## Problem to work on
Would you print the data below exactly, leaving out every picture?

## Collected material
■ ■ ■

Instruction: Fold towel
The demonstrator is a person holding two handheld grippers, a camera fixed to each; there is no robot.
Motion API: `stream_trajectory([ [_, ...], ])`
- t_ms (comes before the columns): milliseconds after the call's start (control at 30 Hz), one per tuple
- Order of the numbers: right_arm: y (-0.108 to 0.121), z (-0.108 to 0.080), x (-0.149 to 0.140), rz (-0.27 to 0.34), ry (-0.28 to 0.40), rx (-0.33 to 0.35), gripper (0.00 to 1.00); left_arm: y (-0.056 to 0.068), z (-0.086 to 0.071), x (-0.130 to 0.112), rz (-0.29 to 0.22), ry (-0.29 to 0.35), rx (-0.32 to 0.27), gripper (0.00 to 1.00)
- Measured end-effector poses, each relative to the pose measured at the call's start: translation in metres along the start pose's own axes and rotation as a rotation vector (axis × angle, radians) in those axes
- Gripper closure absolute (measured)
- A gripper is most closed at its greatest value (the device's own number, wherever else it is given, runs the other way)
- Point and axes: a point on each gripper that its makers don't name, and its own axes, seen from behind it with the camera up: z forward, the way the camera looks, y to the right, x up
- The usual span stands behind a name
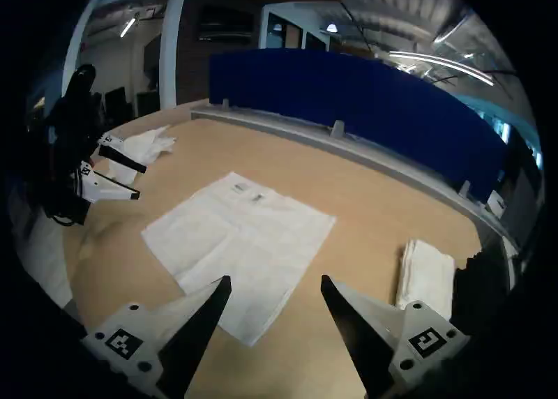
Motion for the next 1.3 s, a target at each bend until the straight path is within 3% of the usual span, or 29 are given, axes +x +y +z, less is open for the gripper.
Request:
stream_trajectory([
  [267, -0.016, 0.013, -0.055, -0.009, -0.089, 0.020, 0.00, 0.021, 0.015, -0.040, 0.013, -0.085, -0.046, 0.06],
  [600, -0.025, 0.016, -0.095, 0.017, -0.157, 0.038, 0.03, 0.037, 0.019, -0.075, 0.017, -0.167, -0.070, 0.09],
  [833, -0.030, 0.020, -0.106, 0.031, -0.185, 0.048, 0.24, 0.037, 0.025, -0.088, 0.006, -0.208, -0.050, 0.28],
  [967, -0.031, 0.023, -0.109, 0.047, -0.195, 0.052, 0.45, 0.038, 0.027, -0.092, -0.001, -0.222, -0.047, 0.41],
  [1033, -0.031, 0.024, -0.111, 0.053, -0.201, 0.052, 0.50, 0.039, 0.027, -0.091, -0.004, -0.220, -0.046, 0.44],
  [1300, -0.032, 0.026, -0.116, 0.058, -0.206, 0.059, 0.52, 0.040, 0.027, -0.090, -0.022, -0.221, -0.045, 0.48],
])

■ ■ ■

## Response to the task
Instruction: Fold towel
The demonstrator is a person holding two handheld grippers, a camera fixed to each; there is no robot.
Motion API: `stream_trajectory([ [_, ...], ])`
- t_ms (comes before the columns): milliseconds after the call's start (control at 30 Hz), one per tuple
- Order of the numbers: right_arm: y (-0.108 to 0.121), z (-0.108 to 0.080), x (-0.149 to 0.140), rz (-0.27 to 0.34), ry (-0.28 to 0.40), rx (-0.33 to 0.35), gripper (0.00 to 1.00); left_arm: y (-0.056 to 0.068), z (-0.086 to 0.071), x (-0.130 to 0.112), rz (-0.29 to 0.22), ry (-0.29 to 0.35), rx (-0.32 to 0.27), gripper (0.00 to 1.00)
- Measured end-effector poses, each relative to the pose measured at the call's start: translation in metres along the start pose's own axes and rotation as a rotation vector (axis × angle, radians) in those axes
- Gripper closure absolute (measured)
- A gripper is most closed at its greatest value (the device's own number, wherever else it is given, runs the other way)
- Point and axes: a point on each gripper that its makers don't name, and its own axes, seen from behind it with the camera up: z forward, the way the camera looks, y to the right, x up
- The usual span stands behind a name
Motion for the next 1.3 s, a target at each bend until the straight path is within 3% of the usual span, or 29 are given, axes +x +y +z, less is open for the gripper.
Request:
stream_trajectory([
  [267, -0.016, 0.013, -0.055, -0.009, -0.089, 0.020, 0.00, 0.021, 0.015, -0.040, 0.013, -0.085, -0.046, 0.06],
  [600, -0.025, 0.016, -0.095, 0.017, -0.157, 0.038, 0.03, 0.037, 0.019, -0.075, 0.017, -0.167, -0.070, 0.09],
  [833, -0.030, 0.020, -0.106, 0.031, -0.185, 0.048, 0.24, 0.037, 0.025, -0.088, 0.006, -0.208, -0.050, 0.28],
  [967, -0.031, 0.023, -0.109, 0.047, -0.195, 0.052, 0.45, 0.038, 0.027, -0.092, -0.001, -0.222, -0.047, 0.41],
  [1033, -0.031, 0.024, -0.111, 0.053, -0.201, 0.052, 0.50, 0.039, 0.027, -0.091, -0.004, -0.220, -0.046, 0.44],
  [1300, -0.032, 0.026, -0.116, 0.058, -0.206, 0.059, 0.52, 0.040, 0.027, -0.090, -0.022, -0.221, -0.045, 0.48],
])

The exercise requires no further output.